Last weekend Arthur Gilbert completed his 41st triathlon, comprising a 500 metre swim, a 20 km bike ride and a 5km run. His time was a very creditable 2hr 47 min 22 sec – working out at about 1 kph for the swim, 5kph for the run and 17 kph for the ride. Creditable, that is, for a youngish, moderately athletic person. But Arthur Gilbert is not young. He’s 91 and officially the world’s oldest triathlete.
At the age when most people’s bodies cause them only discomfort, pain and embarrassment, Arthur’s is still bringing him pleasure and contributing to his happiness. And Arthur didn’t even start running triathlons until he was 68. Which all goes to show that it’s never too late.

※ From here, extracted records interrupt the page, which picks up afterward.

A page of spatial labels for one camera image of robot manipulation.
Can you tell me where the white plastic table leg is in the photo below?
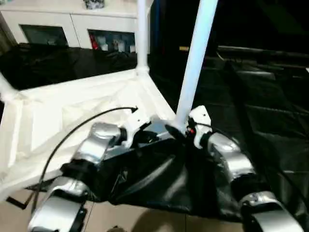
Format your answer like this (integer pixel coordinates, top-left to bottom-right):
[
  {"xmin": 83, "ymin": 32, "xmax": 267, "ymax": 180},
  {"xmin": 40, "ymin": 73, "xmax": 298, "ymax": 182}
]
[
  {"xmin": 174, "ymin": 0, "xmax": 219, "ymax": 127},
  {"xmin": 135, "ymin": 0, "xmax": 150, "ymax": 74},
  {"xmin": 0, "ymin": 72, "xmax": 22, "ymax": 103}
]

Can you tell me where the white plastic table top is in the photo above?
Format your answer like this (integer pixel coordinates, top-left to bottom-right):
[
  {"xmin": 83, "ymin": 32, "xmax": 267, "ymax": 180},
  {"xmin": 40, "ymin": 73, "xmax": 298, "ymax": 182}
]
[{"xmin": 0, "ymin": 68, "xmax": 186, "ymax": 201}]

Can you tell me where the black mat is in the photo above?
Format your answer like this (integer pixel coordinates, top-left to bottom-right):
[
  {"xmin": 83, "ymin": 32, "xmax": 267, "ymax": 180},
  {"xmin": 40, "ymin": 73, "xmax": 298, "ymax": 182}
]
[{"xmin": 0, "ymin": 43, "xmax": 309, "ymax": 223}]

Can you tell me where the large black furniture piece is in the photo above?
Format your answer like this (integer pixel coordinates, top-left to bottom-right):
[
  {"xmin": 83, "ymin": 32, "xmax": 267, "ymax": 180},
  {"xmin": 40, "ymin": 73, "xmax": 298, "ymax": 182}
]
[{"xmin": 152, "ymin": 0, "xmax": 309, "ymax": 61}]

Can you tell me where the white cabinet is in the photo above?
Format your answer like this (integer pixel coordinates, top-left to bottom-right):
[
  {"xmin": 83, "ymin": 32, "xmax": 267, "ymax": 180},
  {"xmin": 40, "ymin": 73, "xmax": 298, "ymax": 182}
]
[{"xmin": 0, "ymin": 0, "xmax": 154, "ymax": 54}]

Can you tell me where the dark glass bowl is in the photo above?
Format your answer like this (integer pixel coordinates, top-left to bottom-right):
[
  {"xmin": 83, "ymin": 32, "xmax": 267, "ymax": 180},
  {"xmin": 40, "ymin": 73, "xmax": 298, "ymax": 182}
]
[{"xmin": 84, "ymin": 0, "xmax": 106, "ymax": 10}]

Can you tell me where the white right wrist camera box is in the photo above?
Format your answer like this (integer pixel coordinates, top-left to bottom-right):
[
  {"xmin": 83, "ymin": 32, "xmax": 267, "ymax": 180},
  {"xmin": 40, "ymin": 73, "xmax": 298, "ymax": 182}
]
[{"xmin": 187, "ymin": 105, "xmax": 213, "ymax": 149}]

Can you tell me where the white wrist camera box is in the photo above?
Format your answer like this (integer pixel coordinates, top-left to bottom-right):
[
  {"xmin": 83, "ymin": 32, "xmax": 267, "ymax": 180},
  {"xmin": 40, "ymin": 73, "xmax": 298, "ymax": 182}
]
[
  {"xmin": 121, "ymin": 109, "xmax": 154, "ymax": 148},
  {"xmin": 187, "ymin": 105, "xmax": 213, "ymax": 149}
]

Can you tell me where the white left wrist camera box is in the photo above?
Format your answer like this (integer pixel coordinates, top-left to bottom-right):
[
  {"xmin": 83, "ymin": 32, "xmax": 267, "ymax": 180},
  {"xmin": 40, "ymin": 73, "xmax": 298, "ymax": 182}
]
[{"xmin": 121, "ymin": 109, "xmax": 154, "ymax": 148}]

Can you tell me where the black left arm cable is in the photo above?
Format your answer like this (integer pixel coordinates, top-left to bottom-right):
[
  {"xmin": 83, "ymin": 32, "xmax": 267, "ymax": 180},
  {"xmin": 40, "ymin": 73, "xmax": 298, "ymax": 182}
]
[{"xmin": 33, "ymin": 106, "xmax": 139, "ymax": 213}]

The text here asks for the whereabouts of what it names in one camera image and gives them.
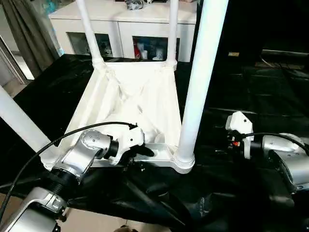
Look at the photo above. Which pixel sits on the dark robot body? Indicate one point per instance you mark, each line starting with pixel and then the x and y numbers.
pixel 125 229

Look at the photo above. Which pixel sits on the grey door frame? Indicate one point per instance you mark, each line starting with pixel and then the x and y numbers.
pixel 12 62

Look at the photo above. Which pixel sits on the black cabinet gold label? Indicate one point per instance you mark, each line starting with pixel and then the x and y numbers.
pixel 241 29

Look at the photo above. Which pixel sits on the black mat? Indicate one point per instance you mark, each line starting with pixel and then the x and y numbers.
pixel 241 96

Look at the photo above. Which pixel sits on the white plastic table top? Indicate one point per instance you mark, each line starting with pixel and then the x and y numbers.
pixel 135 79

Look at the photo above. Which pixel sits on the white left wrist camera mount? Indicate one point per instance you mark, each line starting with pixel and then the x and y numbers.
pixel 131 139

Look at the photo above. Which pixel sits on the dark grey bundle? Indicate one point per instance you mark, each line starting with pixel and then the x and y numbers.
pixel 134 4

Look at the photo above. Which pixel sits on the white glass-door cabinet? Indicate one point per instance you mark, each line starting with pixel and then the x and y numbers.
pixel 135 26

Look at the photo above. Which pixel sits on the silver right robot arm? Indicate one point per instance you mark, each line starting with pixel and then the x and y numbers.
pixel 277 142

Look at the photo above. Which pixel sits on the grey curtain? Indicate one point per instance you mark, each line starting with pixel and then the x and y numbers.
pixel 29 36

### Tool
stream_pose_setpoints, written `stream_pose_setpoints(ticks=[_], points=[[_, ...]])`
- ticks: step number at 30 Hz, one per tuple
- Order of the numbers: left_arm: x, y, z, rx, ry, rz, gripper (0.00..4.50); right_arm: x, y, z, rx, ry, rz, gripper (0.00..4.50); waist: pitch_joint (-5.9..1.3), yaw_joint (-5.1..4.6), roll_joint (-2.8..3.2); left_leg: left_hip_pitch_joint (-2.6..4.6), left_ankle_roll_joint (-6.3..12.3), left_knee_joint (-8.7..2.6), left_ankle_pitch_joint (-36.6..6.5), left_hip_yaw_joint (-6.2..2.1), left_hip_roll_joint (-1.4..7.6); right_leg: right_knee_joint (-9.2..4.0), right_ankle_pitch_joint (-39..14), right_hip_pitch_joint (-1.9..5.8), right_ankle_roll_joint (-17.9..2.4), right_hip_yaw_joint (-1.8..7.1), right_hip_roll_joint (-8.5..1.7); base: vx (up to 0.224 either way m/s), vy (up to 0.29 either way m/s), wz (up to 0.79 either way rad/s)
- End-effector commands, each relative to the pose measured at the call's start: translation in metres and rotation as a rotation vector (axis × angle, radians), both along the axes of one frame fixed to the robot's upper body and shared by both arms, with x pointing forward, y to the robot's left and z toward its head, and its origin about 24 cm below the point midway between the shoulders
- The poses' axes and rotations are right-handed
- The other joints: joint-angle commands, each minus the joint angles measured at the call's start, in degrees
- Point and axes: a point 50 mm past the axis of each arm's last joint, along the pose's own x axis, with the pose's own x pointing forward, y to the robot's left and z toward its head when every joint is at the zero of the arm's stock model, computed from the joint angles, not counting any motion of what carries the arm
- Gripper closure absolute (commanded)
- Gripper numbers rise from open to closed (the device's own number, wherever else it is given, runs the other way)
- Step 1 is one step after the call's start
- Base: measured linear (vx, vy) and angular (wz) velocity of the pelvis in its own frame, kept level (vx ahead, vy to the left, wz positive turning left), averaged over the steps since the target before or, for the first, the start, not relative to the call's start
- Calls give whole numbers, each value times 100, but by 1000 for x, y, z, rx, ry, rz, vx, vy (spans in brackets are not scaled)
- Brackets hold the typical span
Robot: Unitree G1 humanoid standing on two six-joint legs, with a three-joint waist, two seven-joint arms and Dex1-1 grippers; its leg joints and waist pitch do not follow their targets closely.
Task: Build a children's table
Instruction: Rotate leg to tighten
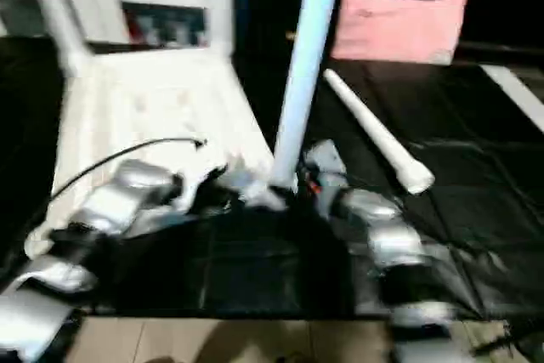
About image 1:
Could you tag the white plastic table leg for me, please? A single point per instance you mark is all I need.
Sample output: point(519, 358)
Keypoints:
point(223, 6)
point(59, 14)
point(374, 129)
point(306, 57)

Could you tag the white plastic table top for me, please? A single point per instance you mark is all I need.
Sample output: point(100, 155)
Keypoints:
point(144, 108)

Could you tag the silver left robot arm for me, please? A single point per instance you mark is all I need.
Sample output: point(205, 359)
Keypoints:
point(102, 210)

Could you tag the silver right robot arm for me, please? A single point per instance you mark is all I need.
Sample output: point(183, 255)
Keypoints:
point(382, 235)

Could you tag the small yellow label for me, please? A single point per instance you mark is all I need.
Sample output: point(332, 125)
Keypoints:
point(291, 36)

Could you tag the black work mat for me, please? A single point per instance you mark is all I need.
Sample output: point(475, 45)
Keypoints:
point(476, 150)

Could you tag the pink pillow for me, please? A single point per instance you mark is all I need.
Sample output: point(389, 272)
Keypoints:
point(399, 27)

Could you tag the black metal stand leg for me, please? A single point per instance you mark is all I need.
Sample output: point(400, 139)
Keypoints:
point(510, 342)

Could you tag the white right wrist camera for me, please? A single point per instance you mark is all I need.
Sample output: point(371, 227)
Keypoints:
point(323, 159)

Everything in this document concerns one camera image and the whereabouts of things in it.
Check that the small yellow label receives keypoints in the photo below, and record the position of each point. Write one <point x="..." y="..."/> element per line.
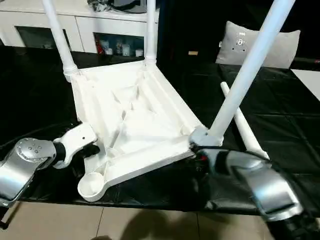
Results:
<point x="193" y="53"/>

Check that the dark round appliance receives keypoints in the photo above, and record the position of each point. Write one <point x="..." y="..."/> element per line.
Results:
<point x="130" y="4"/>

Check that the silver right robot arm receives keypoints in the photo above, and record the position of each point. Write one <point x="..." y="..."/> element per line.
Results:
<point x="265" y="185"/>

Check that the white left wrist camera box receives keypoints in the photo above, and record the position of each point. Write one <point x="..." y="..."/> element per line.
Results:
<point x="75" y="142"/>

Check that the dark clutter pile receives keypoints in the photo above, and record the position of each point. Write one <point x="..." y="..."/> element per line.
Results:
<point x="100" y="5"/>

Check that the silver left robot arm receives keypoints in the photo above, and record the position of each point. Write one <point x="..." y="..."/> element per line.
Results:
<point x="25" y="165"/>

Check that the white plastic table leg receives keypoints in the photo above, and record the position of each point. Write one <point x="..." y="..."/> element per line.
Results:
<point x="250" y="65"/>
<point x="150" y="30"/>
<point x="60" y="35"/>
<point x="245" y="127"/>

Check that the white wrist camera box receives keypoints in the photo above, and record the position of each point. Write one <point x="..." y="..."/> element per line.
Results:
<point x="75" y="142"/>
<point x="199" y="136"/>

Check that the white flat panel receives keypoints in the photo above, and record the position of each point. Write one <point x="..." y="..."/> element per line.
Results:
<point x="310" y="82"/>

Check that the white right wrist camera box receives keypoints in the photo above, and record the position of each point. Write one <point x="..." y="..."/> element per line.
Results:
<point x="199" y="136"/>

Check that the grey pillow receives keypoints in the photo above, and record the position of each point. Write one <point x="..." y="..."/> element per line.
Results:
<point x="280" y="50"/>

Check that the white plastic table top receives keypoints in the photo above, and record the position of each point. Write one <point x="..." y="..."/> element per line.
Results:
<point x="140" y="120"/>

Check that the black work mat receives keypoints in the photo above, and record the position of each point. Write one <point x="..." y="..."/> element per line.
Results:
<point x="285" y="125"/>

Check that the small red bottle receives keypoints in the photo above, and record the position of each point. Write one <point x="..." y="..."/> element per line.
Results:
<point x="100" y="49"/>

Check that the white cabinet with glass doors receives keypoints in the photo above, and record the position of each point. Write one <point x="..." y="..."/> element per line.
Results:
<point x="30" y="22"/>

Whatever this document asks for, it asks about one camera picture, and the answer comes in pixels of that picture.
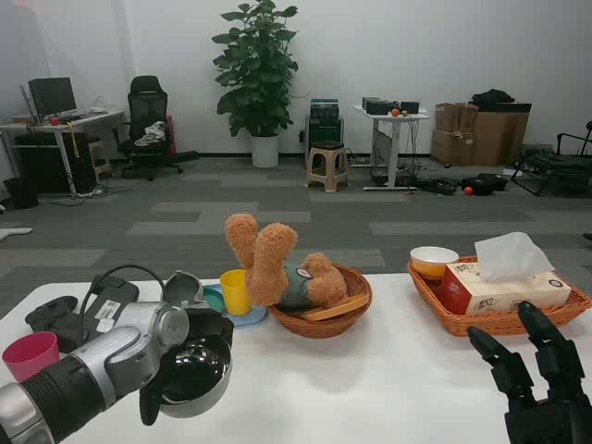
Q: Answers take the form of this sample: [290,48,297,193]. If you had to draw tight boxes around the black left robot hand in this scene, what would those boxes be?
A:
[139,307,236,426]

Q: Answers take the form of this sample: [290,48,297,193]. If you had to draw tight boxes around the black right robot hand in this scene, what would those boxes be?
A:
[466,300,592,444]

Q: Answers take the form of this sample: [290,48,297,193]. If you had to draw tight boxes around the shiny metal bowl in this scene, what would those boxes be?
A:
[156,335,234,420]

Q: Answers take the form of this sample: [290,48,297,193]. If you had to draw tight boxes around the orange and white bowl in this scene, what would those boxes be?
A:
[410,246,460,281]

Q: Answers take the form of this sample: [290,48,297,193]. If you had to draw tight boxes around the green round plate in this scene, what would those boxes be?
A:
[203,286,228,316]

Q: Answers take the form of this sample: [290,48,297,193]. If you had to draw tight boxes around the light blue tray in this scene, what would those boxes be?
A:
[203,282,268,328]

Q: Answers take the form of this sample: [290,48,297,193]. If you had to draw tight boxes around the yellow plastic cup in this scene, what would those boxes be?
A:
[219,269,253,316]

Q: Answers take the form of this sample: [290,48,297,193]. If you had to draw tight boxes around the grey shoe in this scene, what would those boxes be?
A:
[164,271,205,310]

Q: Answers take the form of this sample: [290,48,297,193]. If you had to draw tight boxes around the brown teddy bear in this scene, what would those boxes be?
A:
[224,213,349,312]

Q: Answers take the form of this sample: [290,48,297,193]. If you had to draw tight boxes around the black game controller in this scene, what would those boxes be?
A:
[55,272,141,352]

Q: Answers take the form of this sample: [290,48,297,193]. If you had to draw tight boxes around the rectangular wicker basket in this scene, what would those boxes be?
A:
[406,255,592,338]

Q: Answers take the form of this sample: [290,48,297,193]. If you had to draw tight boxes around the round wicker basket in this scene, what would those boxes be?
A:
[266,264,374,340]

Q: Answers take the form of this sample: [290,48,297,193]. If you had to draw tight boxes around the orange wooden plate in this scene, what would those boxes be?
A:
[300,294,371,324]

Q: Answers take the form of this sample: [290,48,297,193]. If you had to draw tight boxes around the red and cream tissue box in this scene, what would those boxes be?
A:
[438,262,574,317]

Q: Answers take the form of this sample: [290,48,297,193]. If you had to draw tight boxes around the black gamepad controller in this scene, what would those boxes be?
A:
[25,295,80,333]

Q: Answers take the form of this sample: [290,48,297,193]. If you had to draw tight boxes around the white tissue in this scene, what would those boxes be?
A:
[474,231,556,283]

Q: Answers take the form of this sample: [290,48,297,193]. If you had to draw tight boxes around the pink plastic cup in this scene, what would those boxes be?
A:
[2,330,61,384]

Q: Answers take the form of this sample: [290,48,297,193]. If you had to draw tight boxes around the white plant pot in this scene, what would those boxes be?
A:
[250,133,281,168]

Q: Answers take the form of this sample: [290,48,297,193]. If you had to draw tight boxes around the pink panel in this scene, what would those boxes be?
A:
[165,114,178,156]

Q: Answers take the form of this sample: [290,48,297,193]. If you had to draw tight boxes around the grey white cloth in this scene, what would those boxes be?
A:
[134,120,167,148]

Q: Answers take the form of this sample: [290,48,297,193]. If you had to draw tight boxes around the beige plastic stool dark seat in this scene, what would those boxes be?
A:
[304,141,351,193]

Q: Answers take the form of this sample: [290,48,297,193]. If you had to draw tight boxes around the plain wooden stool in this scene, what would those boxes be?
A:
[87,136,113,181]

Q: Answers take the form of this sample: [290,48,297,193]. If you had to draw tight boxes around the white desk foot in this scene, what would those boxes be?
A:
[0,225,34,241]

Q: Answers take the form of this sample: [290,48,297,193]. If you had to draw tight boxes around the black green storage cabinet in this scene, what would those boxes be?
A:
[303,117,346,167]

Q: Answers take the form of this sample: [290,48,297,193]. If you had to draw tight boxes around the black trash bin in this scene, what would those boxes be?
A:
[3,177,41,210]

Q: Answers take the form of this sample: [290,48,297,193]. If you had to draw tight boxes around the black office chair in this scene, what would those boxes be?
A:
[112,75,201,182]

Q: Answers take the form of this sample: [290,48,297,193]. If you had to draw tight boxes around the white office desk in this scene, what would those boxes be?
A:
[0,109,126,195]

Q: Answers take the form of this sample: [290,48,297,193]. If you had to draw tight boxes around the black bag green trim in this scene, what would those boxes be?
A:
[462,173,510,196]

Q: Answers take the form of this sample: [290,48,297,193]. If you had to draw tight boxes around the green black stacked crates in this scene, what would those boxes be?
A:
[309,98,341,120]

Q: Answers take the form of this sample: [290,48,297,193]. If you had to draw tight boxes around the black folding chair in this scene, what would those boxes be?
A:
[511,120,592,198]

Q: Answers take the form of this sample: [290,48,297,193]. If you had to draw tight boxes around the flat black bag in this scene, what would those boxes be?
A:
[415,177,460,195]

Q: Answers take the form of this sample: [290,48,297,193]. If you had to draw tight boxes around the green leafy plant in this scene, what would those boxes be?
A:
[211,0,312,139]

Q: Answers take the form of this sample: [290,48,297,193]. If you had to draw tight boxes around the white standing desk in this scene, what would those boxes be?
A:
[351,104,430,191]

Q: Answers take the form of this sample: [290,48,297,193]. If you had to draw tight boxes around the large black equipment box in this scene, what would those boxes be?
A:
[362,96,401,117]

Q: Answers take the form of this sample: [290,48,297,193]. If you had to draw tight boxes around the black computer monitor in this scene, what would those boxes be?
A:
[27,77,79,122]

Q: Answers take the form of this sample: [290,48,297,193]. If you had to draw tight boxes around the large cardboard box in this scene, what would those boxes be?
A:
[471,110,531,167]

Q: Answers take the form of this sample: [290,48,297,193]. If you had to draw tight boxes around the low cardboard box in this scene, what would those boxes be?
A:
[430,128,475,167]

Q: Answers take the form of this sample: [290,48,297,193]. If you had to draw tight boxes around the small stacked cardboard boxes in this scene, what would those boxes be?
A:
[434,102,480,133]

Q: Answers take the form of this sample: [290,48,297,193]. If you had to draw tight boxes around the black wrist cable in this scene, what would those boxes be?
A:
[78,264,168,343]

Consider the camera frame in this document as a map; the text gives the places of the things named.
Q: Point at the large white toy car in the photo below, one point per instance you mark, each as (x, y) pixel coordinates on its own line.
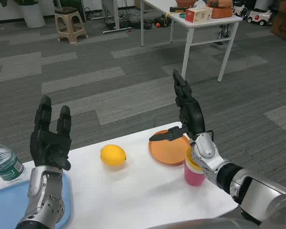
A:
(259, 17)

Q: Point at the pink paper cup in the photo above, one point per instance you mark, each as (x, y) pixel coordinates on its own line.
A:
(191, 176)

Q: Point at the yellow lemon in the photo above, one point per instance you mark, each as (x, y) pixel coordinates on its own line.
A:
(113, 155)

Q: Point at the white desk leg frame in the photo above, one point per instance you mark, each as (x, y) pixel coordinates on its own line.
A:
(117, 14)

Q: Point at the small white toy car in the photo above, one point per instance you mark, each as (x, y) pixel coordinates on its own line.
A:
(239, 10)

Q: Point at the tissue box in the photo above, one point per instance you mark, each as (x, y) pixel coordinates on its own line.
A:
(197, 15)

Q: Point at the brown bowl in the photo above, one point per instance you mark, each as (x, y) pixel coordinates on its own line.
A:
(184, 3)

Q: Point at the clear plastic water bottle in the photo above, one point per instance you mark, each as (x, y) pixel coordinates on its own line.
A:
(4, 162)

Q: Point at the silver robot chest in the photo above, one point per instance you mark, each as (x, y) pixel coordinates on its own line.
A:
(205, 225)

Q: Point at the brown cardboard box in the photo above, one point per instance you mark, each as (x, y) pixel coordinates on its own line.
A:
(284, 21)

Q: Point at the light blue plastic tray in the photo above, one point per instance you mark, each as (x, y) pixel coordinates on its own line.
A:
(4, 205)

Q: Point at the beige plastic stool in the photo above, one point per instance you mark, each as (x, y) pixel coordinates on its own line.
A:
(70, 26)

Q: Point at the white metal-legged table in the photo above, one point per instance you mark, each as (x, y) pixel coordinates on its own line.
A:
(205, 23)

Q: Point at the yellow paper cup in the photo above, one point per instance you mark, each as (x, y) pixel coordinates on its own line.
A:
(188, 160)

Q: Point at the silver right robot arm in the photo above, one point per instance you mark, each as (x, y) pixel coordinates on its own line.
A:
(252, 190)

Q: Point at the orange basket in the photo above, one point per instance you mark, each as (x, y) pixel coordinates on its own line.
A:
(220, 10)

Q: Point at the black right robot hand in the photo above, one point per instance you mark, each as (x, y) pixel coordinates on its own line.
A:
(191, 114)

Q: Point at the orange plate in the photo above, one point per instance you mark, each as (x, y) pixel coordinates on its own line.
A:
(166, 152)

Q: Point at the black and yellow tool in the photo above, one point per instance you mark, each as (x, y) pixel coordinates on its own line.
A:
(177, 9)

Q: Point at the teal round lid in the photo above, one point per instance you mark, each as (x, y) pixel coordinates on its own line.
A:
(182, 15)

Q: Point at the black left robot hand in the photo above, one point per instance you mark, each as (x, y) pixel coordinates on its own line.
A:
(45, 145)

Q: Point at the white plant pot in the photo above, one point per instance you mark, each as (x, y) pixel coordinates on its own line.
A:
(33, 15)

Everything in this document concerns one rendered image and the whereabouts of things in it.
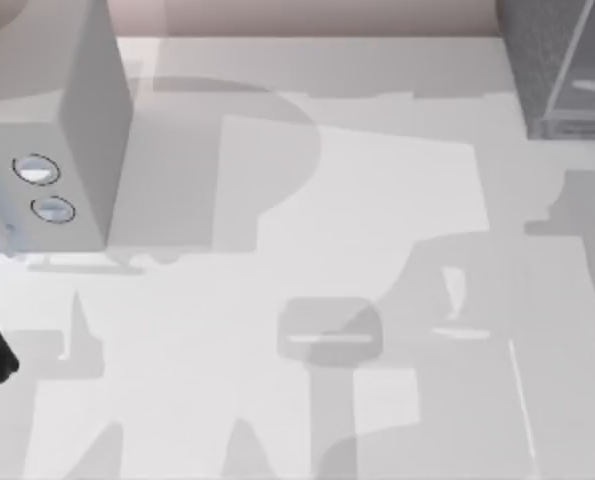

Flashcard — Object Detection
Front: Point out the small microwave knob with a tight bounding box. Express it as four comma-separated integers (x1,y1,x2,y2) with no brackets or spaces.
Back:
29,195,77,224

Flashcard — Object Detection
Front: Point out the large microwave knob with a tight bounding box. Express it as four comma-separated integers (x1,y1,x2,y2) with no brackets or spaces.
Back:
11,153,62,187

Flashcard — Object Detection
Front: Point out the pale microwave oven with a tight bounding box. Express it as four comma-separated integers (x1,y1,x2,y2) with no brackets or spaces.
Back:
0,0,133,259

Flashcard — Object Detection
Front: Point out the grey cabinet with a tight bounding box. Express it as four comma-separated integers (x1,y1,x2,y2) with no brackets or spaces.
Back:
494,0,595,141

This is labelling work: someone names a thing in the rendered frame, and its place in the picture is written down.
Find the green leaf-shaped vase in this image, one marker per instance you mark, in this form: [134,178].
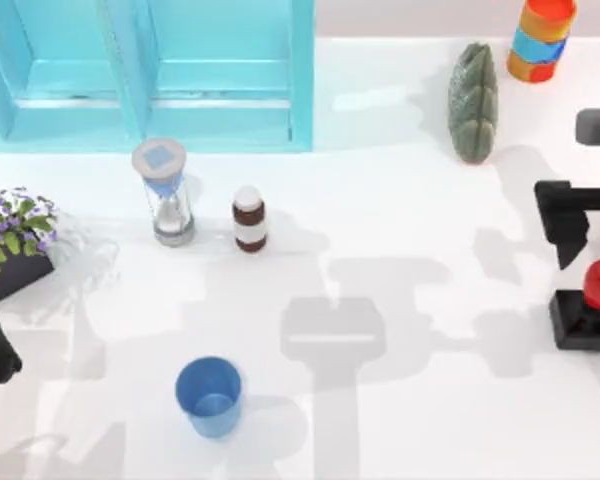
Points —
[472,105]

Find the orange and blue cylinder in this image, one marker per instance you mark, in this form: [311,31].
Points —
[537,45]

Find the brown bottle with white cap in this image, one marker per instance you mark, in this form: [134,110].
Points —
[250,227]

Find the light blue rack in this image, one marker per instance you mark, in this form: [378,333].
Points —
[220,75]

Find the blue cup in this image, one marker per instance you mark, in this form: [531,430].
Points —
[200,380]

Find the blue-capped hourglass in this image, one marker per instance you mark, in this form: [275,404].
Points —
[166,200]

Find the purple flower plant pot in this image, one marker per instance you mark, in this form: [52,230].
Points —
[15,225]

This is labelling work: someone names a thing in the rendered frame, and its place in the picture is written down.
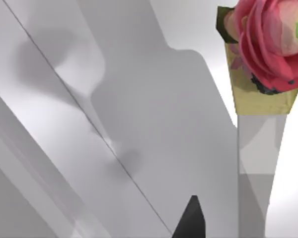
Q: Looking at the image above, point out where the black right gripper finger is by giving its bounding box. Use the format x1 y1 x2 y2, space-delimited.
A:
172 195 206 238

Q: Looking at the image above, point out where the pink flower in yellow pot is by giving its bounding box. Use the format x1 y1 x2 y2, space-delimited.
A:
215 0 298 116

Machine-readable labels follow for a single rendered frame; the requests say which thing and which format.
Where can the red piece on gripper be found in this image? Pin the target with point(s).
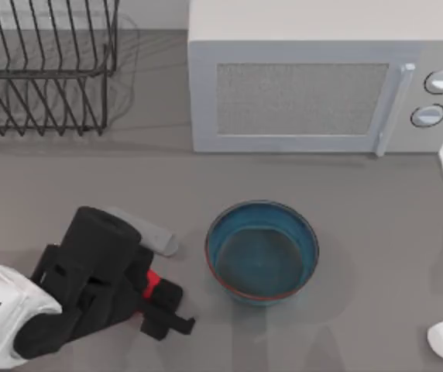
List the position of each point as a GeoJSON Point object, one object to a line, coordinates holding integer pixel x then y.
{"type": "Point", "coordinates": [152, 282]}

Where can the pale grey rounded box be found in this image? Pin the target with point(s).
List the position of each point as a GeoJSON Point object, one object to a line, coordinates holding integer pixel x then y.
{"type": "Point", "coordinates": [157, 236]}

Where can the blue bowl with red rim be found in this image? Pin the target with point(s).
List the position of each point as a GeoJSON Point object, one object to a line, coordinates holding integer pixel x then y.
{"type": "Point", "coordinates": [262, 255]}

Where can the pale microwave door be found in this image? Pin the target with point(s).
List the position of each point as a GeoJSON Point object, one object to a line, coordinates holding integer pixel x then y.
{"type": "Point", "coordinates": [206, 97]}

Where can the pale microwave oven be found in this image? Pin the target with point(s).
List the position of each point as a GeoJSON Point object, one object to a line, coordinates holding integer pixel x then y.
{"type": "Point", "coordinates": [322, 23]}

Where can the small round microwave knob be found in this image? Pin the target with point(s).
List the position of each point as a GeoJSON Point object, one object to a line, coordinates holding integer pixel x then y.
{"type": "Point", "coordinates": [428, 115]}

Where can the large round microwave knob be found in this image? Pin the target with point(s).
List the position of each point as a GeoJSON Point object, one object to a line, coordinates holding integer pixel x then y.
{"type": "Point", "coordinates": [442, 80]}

Last year another 91 year-old, Charles Eugster, told the Guardian newspaper how, six years earlier, at age 85, he had looked in the mirror and seen ‘an old man’. ‘I was overweight, my posture was terrible and there was skin hanging off me where muscle used to be.’ He decided to do something about it.
The astonishing thing about Charles (pictured) was that he already went rowing six times a week. Many people might have felt disillusioned and given the whole thing up. Not Charles. He reasoned that he needed to do even more. He added bodybuilding, for muscle, and judo to ‘teach me how to fall properly’. At age 87 he went wakeboarding for the first time. In 2010 in competition, with some modifications on account of his age, he did 57 dips, 61 chin-ups, 50 push-ups and 48 abdominal crunches, each in 45 secs. He could easily pass for a man 20 years younger and there are bits of him that look 40 years younger.
Charles is proof that as you get older you have to do more, not less. For the past three years he’s added hypertrophy training, which means taking the muscles to the point of exhaustion. The result has been a 50 per cent increase in muscle strength. If you’d like to read more about Charles take a look at his website at http://www.charleseugster.net/index.htm.
Meanwhile, how am I getting on with the HIT (high intensity training)? Well, I’ve discovered that you really need an indoor cycling or rowing or cross-country machine. Out in the ‘real world’ it’s too dangerous to take yourself to the point of total exhaustion, in the way I described in a recent blog. Falling off your bike on a road is not a good idea. But I’m getting as close as seems prudent. And I’m increasing my regular exercise – on Tuesday I cycled 17 km to the beach, swam, then cycled back again – and that included about 700 metres of climbing. I felt pretty pleased with myself – until I read about Charles and Arthur.